**What the task requires:** Copy exactly, please, each line of the data below until the line that contains "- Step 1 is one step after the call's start" has been copied, beginning at the top.

**Given information:**
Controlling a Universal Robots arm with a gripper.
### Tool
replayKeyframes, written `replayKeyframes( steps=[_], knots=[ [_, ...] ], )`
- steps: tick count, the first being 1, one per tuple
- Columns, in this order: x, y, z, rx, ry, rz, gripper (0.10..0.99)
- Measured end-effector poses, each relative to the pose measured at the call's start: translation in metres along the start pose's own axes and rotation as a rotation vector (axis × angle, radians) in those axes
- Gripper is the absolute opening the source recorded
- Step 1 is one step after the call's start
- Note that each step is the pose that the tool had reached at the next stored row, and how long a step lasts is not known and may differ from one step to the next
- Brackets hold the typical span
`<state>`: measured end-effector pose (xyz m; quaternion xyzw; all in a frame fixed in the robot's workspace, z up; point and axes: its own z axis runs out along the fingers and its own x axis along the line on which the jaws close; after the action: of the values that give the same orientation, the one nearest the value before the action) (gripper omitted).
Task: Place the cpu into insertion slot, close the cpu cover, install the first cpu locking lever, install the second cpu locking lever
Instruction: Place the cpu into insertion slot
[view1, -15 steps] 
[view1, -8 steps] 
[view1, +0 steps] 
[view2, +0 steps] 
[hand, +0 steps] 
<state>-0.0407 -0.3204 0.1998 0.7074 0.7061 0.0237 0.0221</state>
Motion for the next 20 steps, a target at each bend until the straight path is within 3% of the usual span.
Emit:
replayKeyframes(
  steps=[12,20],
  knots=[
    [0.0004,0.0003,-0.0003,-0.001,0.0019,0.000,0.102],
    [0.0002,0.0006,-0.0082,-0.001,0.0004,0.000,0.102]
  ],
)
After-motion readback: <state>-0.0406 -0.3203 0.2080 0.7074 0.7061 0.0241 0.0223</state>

**Completed task:**
Controlling a Universal Robots arm with a gripper.
### Tool
replayKeyframes, written `replayKeyframes( steps=[_], knots=[ [_, ...] ], )`
- steps: tick count, the first being 1, one per tuple
- Columns, in this order: x, y, z, rx, ry, rz, gripper (0.10..0.99)
- Measured end-effector poses, each relative to the pose measured at the call's start: translation in metres along the start pose's own axes and rotation as a rotation vector (axis × angle, radians) in those axes
- Gripper is the absolute opening the source recorded
- Step 1 is one step after the call's start

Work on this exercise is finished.